La pregunta “¿Qué hacemos con los niños este fin de semana?” resuena frecuentemente en los hogares con bebés y niños pequeños. Para muchas familias, el tiempo en conjunto se convierte en un espacio a rellenar con actividades que distraigan y estimulen a los más pequeños. Sin embargo, investigaciones recientes sobre el ocio durante la primera infancia revelan que no se trata de acumular estímulos, sino de seleccionar cuidadosamente aquellos que sean significativos para el desarrollo del niño.
Entre los 0 y los 6 años, el ocio se considera una necesidad vital, no un lujo. Permite a los niños construir su desarrollo motor, emocional, cognitivo y social a través del juego y la exploración. Así, es crucial diferenciar entre tiempo libre, que es simplemente la ausencia de obligaciones, y ocio, que es una experiencia elegida libremente, placentera y significativa.

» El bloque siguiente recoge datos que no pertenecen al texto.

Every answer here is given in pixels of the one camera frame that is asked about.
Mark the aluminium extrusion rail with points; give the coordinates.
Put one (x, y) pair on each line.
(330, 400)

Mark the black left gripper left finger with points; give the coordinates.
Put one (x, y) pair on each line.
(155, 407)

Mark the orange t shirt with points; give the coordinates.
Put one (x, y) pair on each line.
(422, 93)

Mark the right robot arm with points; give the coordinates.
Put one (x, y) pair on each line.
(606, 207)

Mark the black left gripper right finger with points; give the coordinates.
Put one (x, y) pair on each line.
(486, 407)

Es fácil encontrar situaciones en las que, a pesar de tener tiempo libre, las experiencias de ocio no se materializan. Cuando los niños se ven obligados a participar en actividades poco significativas, como un uso excesivo de pantallas o en actividades dirigidas por adultos que restringen su libertad de juego, no están viviendo experiencias valiosas. El ocio humanista se traduce en momentos que cultivan la sensibilidad, los vínculos y el bienestar a partir de la curiosidad del niño. Las mejores experiencias surgen de entornos sencillos y con tiempo sin prisa.
Para los más pequeños, entre 0 y 3 años, el ocio humanista no se alimenta de planes complejos o de tecnología, sino que se manifiesta a través del juego libre, la exploración espontánea y la curiosidad activa en un entorno seguro y simple. Emmi Pikler y Bernard Aucouturier, referentes en la educación infantil, enfatizan la importancia de la libertad de movimiento y el juego autoiniciado. Para Pikler, es fundamental no superar las capacidades actuales del niño, ofreciendo materiales simples y un entorno preparado para su descubrimiento. Aucouturier destaca, además, el impacto positivo del movimiento y el juego espontáneo en el desarrollo psicomotor y emocional.

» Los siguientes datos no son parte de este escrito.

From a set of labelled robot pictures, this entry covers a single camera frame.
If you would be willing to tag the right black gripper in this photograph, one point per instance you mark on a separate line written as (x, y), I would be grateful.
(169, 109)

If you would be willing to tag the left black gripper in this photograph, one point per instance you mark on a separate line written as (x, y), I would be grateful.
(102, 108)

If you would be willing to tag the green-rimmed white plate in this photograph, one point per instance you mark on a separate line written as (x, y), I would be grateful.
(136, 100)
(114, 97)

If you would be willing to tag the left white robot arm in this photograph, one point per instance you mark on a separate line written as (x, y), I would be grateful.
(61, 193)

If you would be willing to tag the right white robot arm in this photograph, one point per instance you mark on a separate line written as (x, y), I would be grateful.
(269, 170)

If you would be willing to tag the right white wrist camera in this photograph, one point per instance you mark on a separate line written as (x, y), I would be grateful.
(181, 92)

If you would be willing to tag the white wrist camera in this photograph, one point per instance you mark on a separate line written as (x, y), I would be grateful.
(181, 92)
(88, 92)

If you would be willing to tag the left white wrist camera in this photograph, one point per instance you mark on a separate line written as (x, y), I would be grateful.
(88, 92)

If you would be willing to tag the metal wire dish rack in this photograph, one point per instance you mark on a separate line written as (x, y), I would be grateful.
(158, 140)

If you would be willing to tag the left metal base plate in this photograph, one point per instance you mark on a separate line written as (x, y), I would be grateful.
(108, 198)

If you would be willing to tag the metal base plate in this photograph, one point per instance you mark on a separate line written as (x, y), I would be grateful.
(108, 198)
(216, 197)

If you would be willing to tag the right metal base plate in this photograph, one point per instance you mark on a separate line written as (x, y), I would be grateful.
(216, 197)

Ambos enfoques coinciden en que el ocio infantil es un tiempo significativo donde el niño se siente seguro y capaz de explorar, repetir, concentrarse y construir autonomía. Esto se logra cuando los adultos configuran un entorno respetuoso, reconociendo los ritmos y capacidades naturales de los más jóvenes.
Es esencial recordar que en la primera infancia las experiencias más valiosas son aquellas que son sencillas, no necesariamente espectaculares. Actividades cotidianas, como manipular objetos comunes, explorar texturas, o simplemente jugar con pocos elementos, fomentan un desarrollo emocional, cognitivo y social sólido. Estos momentos, incluso los más rutinarios como ir en autobús, pueden convertirse en oportunidades de exploración si un adulto se involucra, comparte relatos o permite que el niño participe en acciones simples.

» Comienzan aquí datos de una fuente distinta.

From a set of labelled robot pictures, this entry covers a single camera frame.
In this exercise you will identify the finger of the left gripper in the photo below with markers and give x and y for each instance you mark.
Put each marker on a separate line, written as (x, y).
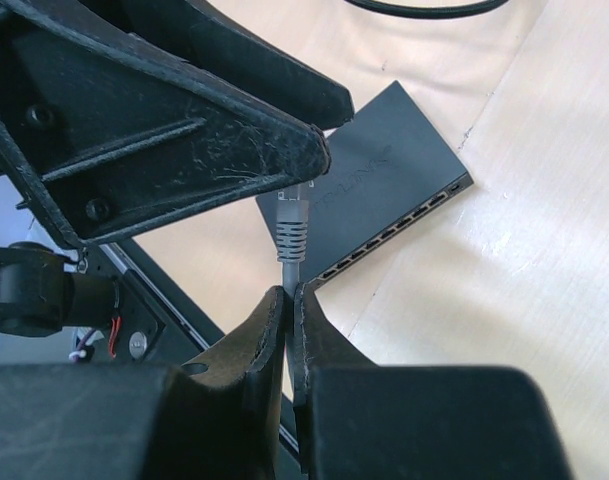
(201, 34)
(106, 136)

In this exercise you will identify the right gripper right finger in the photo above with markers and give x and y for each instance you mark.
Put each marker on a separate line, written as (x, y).
(359, 420)

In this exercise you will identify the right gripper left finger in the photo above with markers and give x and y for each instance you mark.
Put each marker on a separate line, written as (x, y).
(93, 421)

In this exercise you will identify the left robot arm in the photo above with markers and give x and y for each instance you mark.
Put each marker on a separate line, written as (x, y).
(38, 297)

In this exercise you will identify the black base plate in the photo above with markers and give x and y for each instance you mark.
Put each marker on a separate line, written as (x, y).
(159, 310)

Con niños un poco mayores, a partir de los tres años, se pueden introducir actividades externas, pero se debe tener en cuenta que éstas no deben exigir mucha atención sostenida. Las opciones como los malabares suaves, el teatro gestual o las experiencias escénicas diseñadas para esta etapa son ideales, siempre que promuevan un ambiente de calma, curiosidad y belleza, permitiendo que los niños imiten, participen y, sobre todo, continúen jugando de forma espontánea.
Es crítico evitar la hiperestimulación; lo que los niños realmente necesitan son experiencias que respeten sus ritmos e intereses. Cuando se promueve la exploración libre, se optimizan simultáneamente el desarrollo motor, emocional y cognitivo. La auténtica inquietud de muchas familias no debe centrarse en multiplicar planes, sino en entender que el ocio verdadero en esta etapa se traduce en “menos es más”, convirtiéndose en un motor de desarrollo sencillo pero poderoso.